Work item:
Nothing but a number is wanted here: the tally of lines in the material below that include "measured".

===== Dataset content =====

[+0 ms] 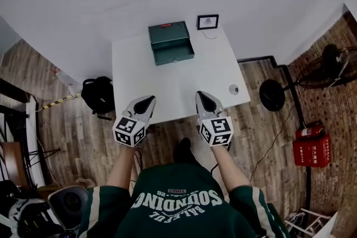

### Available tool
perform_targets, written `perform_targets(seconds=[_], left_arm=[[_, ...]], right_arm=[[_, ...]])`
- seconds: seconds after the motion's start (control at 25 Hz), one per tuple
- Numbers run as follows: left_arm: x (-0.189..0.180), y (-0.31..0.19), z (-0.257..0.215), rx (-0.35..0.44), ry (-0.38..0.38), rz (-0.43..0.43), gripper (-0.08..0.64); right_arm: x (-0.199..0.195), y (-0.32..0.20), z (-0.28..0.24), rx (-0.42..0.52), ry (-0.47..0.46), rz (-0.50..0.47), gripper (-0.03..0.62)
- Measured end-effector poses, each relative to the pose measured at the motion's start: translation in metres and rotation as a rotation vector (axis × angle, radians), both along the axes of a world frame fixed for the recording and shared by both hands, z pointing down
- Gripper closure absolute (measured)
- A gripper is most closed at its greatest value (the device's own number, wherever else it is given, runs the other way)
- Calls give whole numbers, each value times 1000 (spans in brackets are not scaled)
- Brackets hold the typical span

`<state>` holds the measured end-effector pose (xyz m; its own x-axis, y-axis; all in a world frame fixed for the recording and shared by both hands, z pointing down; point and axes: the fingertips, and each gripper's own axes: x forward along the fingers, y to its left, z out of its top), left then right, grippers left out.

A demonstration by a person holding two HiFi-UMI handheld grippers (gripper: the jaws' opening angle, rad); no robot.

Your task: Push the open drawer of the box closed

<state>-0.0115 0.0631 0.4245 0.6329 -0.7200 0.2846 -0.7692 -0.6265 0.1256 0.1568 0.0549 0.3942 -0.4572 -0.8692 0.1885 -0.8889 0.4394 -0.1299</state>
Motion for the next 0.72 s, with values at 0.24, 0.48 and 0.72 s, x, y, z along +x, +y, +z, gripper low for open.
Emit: perform_targets(seconds=[0.24, 0.48, 0.72], left_arm=[[-4, -36, 5, -13, -4, -75, 508], [-7, -65, 6, -15, 8, -113, 508], [-13, -102, 9, -10, 1, -101, 508]], right_arm=[[-2, -57, -1, 4, -3, -61, 591], [-10, -92, 4, -11, -6, -87, 591], [-21, -125, 7, -17, -4, -92, 591]])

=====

Written response:
3